━━ RECORDED INFORMATION

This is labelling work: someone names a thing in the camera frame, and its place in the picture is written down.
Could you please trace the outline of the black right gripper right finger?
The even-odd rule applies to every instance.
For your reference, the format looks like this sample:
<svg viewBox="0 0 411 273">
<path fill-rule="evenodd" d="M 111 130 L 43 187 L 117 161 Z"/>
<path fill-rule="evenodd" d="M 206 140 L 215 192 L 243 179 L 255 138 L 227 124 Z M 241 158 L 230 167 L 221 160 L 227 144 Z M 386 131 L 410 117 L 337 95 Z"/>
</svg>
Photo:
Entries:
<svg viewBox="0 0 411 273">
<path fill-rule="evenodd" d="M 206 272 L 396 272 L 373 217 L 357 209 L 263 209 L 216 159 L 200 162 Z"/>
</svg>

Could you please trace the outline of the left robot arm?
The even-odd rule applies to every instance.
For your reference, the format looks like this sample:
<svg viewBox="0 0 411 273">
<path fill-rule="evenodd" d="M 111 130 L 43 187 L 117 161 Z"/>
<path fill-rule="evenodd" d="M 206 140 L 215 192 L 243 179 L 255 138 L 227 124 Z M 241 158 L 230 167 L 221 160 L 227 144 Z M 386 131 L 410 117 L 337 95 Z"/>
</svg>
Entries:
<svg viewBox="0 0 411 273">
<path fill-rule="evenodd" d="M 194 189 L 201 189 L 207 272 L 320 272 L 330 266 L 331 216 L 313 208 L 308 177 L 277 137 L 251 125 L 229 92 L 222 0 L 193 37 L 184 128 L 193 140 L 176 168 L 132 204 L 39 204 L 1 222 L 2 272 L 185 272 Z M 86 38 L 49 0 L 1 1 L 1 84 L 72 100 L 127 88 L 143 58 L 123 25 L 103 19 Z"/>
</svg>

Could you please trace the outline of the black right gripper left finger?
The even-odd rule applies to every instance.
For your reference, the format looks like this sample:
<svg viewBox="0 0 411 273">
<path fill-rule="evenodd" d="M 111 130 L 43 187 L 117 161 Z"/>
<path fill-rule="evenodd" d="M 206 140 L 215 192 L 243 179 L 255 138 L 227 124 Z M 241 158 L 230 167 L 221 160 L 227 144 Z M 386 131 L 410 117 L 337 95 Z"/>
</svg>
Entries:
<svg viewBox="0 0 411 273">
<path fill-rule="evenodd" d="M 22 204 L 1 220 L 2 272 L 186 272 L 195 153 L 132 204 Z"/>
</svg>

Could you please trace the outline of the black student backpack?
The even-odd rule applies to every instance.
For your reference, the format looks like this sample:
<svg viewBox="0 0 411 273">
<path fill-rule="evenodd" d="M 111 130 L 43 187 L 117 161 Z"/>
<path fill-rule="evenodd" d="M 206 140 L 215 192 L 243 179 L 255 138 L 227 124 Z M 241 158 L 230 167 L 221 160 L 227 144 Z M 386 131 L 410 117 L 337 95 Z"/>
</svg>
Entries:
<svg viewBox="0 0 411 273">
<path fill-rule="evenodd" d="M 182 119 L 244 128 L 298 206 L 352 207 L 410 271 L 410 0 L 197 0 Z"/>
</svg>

━━━━
━━ RECORDED INFORMATION

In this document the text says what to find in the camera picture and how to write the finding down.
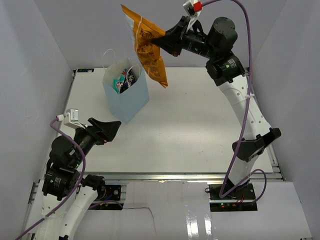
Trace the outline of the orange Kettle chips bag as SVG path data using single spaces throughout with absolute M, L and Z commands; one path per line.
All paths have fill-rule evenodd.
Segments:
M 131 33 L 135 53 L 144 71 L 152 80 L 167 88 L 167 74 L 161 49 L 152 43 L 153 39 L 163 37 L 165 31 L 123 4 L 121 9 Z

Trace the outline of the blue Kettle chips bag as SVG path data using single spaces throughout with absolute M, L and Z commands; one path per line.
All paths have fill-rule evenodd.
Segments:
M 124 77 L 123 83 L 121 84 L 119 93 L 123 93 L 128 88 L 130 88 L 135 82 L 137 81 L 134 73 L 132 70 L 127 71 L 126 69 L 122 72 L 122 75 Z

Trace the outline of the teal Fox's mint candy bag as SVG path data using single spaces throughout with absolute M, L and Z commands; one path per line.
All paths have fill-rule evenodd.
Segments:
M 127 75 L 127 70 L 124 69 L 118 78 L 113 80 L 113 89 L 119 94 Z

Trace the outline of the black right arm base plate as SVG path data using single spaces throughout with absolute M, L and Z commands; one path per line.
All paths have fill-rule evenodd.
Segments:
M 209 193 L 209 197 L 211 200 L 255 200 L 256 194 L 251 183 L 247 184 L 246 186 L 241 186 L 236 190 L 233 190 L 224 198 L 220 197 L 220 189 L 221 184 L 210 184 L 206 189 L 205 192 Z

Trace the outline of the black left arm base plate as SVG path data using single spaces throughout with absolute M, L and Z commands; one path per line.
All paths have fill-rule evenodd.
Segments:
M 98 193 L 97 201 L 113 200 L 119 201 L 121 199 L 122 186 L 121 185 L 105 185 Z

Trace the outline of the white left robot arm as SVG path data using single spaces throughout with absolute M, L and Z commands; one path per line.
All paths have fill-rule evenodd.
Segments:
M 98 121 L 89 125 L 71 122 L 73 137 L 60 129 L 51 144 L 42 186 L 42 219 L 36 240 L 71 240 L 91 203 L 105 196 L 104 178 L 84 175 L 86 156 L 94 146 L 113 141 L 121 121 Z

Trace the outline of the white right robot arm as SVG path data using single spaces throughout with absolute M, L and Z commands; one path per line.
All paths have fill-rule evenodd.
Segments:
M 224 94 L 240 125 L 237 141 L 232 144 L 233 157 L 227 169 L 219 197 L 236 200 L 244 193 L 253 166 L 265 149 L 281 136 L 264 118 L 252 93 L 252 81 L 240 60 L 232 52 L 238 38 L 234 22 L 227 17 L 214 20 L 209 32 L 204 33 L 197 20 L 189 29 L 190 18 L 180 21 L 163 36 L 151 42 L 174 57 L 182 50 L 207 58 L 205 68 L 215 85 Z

━━━━
━━ RECORDED INFORMATION

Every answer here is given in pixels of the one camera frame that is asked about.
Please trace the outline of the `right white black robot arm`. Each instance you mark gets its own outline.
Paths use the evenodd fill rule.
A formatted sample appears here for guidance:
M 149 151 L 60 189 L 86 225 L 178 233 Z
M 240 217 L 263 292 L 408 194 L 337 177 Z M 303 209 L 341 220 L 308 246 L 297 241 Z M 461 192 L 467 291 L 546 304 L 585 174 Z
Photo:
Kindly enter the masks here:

━━━━

▶ [HOW TO COMPLETE THIS TASK]: If a line in the data above holds the string "here", report that line.

▶ [SOLUTION]:
Every answer here is given in pixels of the one camera frame that is asked about.
A formatted sample appears here for guidance:
Kindly enter the masks here:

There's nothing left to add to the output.